### Problem to work on
Your task is to return all of the entries below exactly, leaving out each picture.

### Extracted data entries

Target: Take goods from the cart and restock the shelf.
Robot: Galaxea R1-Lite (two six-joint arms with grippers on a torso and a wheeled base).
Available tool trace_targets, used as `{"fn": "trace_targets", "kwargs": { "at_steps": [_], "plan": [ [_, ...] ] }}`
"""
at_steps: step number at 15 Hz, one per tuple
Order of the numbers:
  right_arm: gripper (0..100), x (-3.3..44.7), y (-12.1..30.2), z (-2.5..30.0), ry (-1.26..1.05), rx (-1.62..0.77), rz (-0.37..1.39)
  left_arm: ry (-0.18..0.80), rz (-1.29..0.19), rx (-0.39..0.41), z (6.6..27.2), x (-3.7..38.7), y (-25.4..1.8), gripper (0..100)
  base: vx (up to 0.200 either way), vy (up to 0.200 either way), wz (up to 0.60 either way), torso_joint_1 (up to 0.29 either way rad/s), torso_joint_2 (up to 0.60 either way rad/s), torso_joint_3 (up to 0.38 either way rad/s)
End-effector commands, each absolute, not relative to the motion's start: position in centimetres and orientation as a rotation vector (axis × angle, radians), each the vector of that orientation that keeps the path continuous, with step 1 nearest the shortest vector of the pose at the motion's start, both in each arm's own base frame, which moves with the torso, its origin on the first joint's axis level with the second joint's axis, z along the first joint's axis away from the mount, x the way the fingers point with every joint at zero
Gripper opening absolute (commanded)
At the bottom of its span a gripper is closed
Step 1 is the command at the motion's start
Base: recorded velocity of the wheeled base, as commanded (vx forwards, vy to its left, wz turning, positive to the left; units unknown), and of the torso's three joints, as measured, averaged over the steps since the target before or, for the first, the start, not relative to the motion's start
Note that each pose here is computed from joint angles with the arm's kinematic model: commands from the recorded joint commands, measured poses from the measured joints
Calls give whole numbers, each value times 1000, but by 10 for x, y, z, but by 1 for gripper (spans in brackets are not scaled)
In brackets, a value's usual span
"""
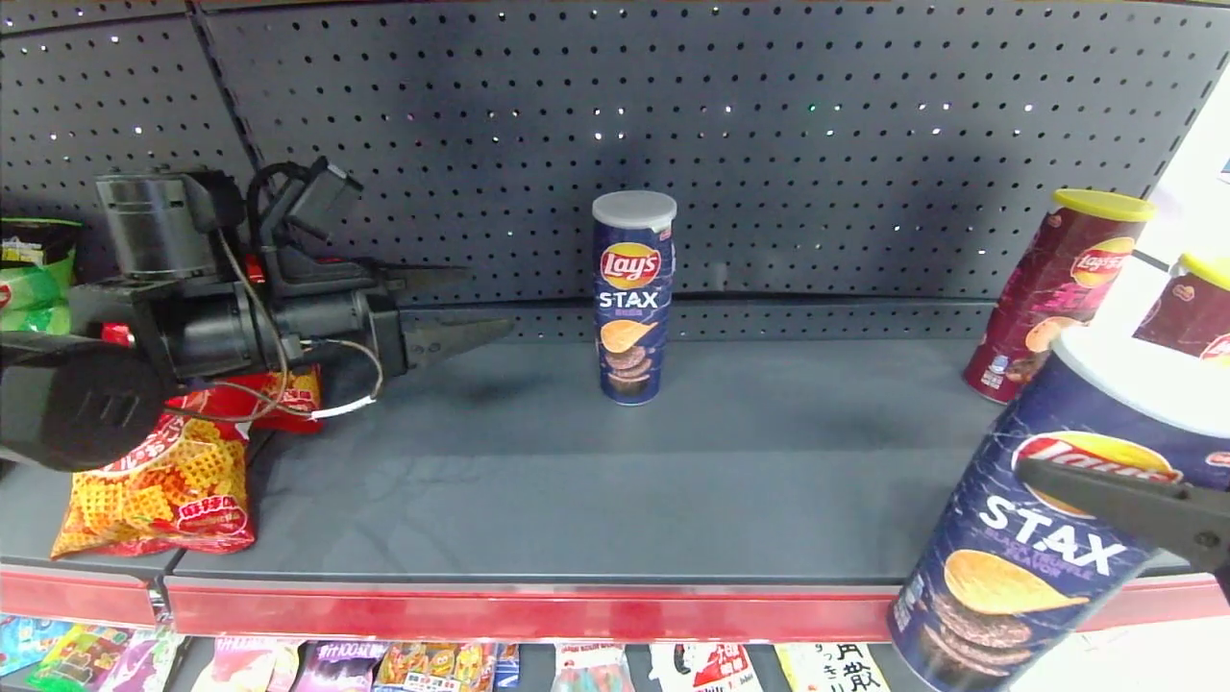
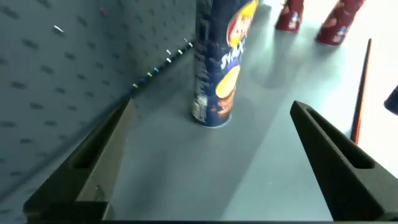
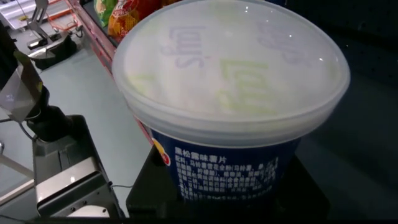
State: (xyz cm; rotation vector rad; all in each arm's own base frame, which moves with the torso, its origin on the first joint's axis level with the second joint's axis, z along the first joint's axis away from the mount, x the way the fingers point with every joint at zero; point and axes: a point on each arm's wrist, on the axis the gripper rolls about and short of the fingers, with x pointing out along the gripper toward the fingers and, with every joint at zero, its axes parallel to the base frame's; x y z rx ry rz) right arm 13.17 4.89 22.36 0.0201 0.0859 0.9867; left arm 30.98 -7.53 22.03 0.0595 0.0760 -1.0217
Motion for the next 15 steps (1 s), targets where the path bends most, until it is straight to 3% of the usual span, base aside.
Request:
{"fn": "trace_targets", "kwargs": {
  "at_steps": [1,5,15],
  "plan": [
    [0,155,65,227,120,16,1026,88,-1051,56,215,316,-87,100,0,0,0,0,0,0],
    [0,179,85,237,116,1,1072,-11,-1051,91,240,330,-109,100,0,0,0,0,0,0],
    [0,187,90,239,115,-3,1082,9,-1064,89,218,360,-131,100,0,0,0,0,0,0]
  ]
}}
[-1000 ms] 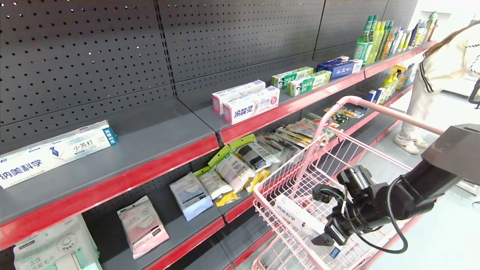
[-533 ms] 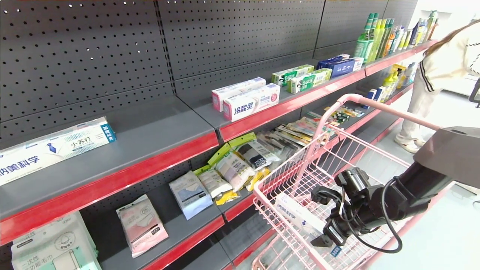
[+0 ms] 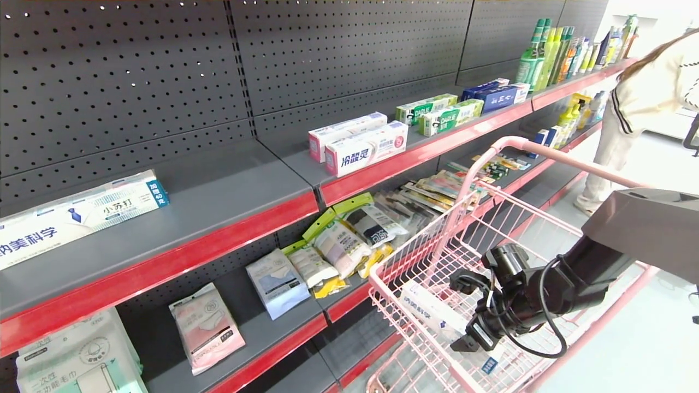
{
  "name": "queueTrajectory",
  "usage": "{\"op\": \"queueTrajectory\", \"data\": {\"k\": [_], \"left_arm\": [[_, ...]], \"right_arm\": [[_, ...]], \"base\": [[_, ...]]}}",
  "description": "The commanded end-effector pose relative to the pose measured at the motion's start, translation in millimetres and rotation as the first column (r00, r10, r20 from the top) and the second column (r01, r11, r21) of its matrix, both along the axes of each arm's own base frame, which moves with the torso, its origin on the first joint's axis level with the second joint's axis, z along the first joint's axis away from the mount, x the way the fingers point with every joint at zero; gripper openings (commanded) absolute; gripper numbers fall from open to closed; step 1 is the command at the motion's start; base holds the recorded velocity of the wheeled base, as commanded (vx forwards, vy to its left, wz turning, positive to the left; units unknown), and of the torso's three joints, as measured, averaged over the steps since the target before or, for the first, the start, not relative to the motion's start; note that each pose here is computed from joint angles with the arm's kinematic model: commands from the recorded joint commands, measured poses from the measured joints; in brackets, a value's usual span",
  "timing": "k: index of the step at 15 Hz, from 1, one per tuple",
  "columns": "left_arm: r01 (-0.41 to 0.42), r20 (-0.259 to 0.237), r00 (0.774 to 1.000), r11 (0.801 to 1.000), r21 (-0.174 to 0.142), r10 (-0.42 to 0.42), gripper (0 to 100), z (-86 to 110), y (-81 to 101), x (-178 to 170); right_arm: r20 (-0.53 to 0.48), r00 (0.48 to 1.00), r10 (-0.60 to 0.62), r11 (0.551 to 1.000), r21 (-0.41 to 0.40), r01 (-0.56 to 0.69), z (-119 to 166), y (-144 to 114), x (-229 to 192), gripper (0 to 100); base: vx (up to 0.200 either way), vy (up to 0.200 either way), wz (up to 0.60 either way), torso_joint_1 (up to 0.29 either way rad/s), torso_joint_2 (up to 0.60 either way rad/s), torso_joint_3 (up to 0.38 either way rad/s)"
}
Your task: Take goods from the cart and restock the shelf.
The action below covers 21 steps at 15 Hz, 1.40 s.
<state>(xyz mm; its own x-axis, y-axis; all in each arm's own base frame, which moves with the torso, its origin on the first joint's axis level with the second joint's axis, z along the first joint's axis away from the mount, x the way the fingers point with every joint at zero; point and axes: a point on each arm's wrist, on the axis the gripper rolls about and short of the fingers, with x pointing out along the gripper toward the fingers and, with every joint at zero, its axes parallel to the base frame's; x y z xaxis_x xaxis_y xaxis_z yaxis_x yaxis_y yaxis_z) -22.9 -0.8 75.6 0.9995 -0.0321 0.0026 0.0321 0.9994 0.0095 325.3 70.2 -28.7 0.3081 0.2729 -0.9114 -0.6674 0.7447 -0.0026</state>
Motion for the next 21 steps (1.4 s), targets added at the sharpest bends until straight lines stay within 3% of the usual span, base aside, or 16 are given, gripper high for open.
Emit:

### Result of this exercise
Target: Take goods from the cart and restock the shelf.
Robot: Galaxea R1-Lite (two six-joint arms with grippers on a torso and a wheeled base).
Available tool trace_targets, used as `{"fn": "trace_targets", "kwargs": { "at_steps": [_], "plan": [ [_, ...] ] }}`
"""
at_steps: step number at 15 Hz, one per tuple
Order of the numbers:
  right_arm: gripper (0..100), x (-3.3..44.7), y (-12.1..30.2), z (-2.5..30.0), ry (-1.26..1.05), rx (-1.62..0.77), rz (-0.37..1.39)
  left_arm: ry (-0.18..0.80), rz (-1.29..0.19), rx (-0.39..0.41), z (6.6..27.2), x (-3.7..38.7), y (-25.4..1.8), gripper (0..100)
  base: vx (up to 0.200 either way), vy (up to 0.200 either way), wz (up to 0.60 either way), torso_joint_1 (up to 0.29 either way rad/s), torso_joint_2 (up to 0.60 either way rad/s), torso_joint_3 (up to 0.38 either way rad/s)
End-effector commands, each absolute, not relative to the motion's start: position in centimetres and orientation as a rotation vector (axis × angle, radians), each the vector of that orientation that keeps the path continuous, with step 1 nearest the shortest vector of the pose at the motion's start, both in each arm's own base frame, which moves with the torso, its origin on the first joint's axis level with the second joint's axis, z along the first joint's axis away from the mount, x the way the fingers point with every joint at zero
Gripper opening absolute (commanded)
At the bottom of its span a gripper is closed
Step 1 is the command at the motion's start
Base: recorded velocity of the wheeled base, as commanded (vx forwards, vy to its left, wz turning, positive to the left; units unknown), and of the torso's three joints, as measured, averaged over the steps since the target before or, for the first, the start, not relative to the motion's start
Note that each pose here is computed from joint angles with the arm's kinematic model: commands from the recorded joint commands, measured poses from the measured joints
Calls give whole numbers, each value times 1000, but by 10 for x, y, z, but by 1 for gripper (spans in brackets are not scaled)
In brackets, a value's usual span
"""
State: (xyz cm; rotation vector rad; all in each arm's own base frame, which moves with the torso, its origin on the first joint's axis level with the second joint's axis, z along the first joint's axis away from the mount, x the way the fingers point with every joint at zero; point and axes: a point on each arm's wrist, on the axis the gripper rolls about and short of the fingers, with x pointing out along the gripper toward the fingers and, with every joint at zero, its axes parallel to the base frame's; x y z rx ry rz) right arm 13.17 4.89 22.36 0.0201 0.0859 0.9867; left arm 30.98 -7.53 22.03 0.0595 0.0760 -1.0217
Motion for the next 15 steps (1 s), targets where the path bends most, until it is straight to 3% of the usual span, base aside.
Request:
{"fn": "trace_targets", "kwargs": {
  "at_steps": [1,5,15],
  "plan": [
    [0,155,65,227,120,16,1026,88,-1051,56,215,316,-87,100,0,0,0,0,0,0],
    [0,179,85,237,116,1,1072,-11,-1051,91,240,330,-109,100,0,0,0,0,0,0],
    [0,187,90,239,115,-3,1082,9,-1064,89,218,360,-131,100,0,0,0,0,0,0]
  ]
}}
[-1000 ms] 
[-533 ms] 
[+0 ms] 
{
  "name": "queueTrajectory",
  "usage": "{\"op\": \"queueTrajectory\", \"data\": {\"k\": [_], \"left_arm\": [[_, ...]], \"right_arm\": [[_, ...]], \"base\": [[_, ...]]}}",
  "description": "The commanded end-effector pose relative to the pose measured at the motion's start, translation in millimetres and rotation as the first column (r00, r10, r20 from the top) and the second column (r01, r11, r21) of its matrix, both along the axes of each arm's own base frame, which moves with the torso, its origin on the first joint's axis level with the second joint's axis, z along the first joint's axis away from the mount, x the way the fingers point with every joint at zero; gripper openings (commanded) absolute; gripper numbers fall from open to closed; step 1 is the command at the motion's start; base holds the recorded velocity of the wheeled base, as commanded (vx forwards, vy to its left, wz turning, positive to the left; units unknown), and of the torso's three joints, as measured, averaged over the steps since the target before or, for the first, the start, not relative to the motion's start; note that each pose here is computed from joint angles with the arm's kinematic model: commands from the recorded joint commands, measured poses from the measured joints; in brackets, a value's usual span",
  "timing": "k: index of the step at 15 Hz, from 1, one per tuple",
  "columns": "left_arm: r01 (-0.41 to 0.42), r20 (-0.259 to 0.237), r00 (0.774 to 1.000), r11 (0.801 to 1.000), r21 (-0.174 to 0.142), r10 (-0.42 to 0.42), gripper (0 to 100), z (-86 to 110), y (-81 to 101), x (-178 to 170); right_arm: r20 (-0.53 to 0.48), r00 (0.48 to 1.00), r10 (-0.60 to 0.62), r11 (0.551 to 1.000), r21 (-0.41 to 0.40), r01 (-0.56 to 0.69), z (-119 to 166), y (-144 to 114), x (-229 to 192), gripper (0 to 100); base: vx (up to 0.200 either way), vy (up to 0.200 either way), wz (up to 0.60 either way), torso_joint_1 (up to 0.29 either way rad/s), torso_joint_2 (up to 0.60 either way rad/s), torso_joint_3 (up to 0.38 either way rad/s)"
}
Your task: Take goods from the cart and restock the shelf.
The action below covers 21 steps at 15 Hz, 1.40 s.
<state>(xyz mm; its own x-axis, y-axis; all in each arm's own base frame, which moves with the torso, its origin on the first joint's axis level with the second joint's axis, z along the first joint's axis away from the mount, x the way the fingers point with every joint at zero; point and axes: a point on each arm's wrist, on the axis the gripper rolls about and short of the fingers, with x pointing out along the gripper toward the fingers and, with every joint at zero, its axes parallel to the base frame's; x y z xaxis_x xaxis_y xaxis_z yaxis_x yaxis_y yaxis_z) -22.9 -0.8 75.6 0.9995 -0.0321 0.0026 0.0321 0.9994 0.0095 325.3 70.2 -28.7 0.3081 0.2729 -0.9114 -0.6674 0.7447 -0.0026</state>
Motion for the next 21 steps (1.4 s), targets added at the sharpest bends until straight lines stay within 3% of the usual span, base aside, or 16 are given, gripper high for open.
Emit:

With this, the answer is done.